## [AIM OF THE EXERCISE]
Would you print the full listing word for word?

## [DATASET EXCERPT]
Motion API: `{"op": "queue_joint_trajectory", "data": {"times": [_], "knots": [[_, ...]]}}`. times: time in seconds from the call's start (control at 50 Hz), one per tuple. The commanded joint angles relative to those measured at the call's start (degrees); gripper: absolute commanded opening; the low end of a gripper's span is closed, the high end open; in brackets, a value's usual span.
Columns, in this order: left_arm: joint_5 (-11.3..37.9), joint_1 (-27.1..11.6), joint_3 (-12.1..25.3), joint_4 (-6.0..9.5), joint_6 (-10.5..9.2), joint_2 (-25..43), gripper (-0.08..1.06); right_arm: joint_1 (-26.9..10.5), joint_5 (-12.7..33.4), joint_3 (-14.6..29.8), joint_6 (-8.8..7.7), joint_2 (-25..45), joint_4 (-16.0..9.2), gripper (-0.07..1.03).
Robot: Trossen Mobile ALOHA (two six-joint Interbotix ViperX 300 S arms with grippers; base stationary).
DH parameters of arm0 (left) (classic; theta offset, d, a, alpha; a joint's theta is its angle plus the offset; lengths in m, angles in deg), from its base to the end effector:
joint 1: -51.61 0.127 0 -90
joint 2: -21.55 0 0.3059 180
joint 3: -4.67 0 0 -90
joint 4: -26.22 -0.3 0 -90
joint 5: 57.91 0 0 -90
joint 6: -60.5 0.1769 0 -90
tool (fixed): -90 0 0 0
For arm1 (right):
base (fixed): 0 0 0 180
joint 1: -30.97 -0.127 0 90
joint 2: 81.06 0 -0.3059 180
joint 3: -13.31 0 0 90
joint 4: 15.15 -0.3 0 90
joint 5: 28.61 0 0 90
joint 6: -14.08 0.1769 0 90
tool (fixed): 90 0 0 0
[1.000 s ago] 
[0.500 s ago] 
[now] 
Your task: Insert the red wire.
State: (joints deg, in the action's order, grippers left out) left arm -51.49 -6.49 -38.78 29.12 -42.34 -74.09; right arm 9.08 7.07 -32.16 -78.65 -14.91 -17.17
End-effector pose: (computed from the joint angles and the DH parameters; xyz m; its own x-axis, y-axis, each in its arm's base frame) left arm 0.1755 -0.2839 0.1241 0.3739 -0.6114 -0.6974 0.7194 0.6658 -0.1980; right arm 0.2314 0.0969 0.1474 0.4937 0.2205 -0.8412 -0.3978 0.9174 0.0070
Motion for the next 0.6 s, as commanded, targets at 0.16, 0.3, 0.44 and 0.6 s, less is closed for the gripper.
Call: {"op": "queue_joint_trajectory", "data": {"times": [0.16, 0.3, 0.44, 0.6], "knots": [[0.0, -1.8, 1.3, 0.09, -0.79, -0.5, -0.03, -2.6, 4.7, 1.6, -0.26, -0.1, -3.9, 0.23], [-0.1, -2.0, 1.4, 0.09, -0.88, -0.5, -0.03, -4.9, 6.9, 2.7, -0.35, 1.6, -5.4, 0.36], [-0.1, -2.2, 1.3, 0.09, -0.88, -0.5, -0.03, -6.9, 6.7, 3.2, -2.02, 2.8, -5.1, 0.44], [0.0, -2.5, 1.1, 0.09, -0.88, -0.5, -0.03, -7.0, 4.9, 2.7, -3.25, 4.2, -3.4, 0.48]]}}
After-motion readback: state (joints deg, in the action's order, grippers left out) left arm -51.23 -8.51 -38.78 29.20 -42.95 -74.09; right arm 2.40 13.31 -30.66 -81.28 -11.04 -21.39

## [RESULT OF THIS EXERCISE]
Motion API: `{"op": "queue_joint_trajectory", "data": {"times": [_], "knots": [[_, ...]]}}`. times: time in seconds from the call's start (control at 50 Hz), one per tuple. The commanded joint angles relative to those measured at the call's start (degrees); gripper: absolute commanded opening; the low end of a gripper's span is closed, the high end open; in brackets, a value's usual span.
Columns, in this order: left_arm: joint_5 (-11.3..37.9), joint_1 (-27.1..11.6), joint_3 (-12.1..25.3), joint_4 (-6.0..9.5), joint_6 (-10.5..9.2), joint_2 (-25..43), gripper (-0.08..1.06); right_arm: joint_1 (-26.9..10.5), joint_5 (-12.7..33.4), joint_3 (-14.6..29.8), joint_6 (-8.8..7.7), joint_2 (-25..45), joint_4 (-16.0..9.2), gripper (-0.07..1.03).
Robot: Trossen Mobile ALOHA (two six-joint Interbotix ViperX 300 S arms with grippers; base stationary).
DH parameters of arm0 (left) (classic; theta offset, d, a, alpha; a joint's theta is its angle plus the offset; lengths in m, angles in deg), from its base to the end effector:
joint 1: -51.61 0.127 0 -90
joint 2: -21.55 0 0.3059 180
joint 3: -4.67 0 0 -90
joint 4: -26.22 -0.3 0 -90
joint 5: 57.91 0 0 -90
joint 6: -60.5 0.1769 0 -90
tool (fixed): -90 0 0 0
For arm1 (right):
base (fixed): 0 0 0 180
joint 1: -30.97 -0.127 0 90
joint 2: 81.06 0 -0.3059 180
joint 3: -13.31 0 0 90
joint 4: 15.15 -0.3 0 90
joint 5: 28.61 0 0 90
joint 6: -14.08 0.1769 0 90
tool (fixed): 90 0 0 0
[1.000 s ago] 
[0.500 s ago] 
[now] 
Your task: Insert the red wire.
State: (joints deg, in the action's order, grippers left out) left arm -51.49 -6.49 -38.78 29.12 -42.34 -74.09; right arm 9.08 7.07 -32.16 -78.65 -14.91 -17.17
End-effector pose: (computed from the joint angles and the DH parameters; xyz m; its own x-axis, y-axis, each in its arm's base frame) left arm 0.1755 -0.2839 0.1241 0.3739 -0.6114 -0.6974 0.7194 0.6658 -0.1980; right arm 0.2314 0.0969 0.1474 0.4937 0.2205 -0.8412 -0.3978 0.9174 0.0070
Motion for the next 0.6 s, as commanded, targets at 0.16, 0.3, 0.44 and 0.6 s, less is closed for the gripper.
Call: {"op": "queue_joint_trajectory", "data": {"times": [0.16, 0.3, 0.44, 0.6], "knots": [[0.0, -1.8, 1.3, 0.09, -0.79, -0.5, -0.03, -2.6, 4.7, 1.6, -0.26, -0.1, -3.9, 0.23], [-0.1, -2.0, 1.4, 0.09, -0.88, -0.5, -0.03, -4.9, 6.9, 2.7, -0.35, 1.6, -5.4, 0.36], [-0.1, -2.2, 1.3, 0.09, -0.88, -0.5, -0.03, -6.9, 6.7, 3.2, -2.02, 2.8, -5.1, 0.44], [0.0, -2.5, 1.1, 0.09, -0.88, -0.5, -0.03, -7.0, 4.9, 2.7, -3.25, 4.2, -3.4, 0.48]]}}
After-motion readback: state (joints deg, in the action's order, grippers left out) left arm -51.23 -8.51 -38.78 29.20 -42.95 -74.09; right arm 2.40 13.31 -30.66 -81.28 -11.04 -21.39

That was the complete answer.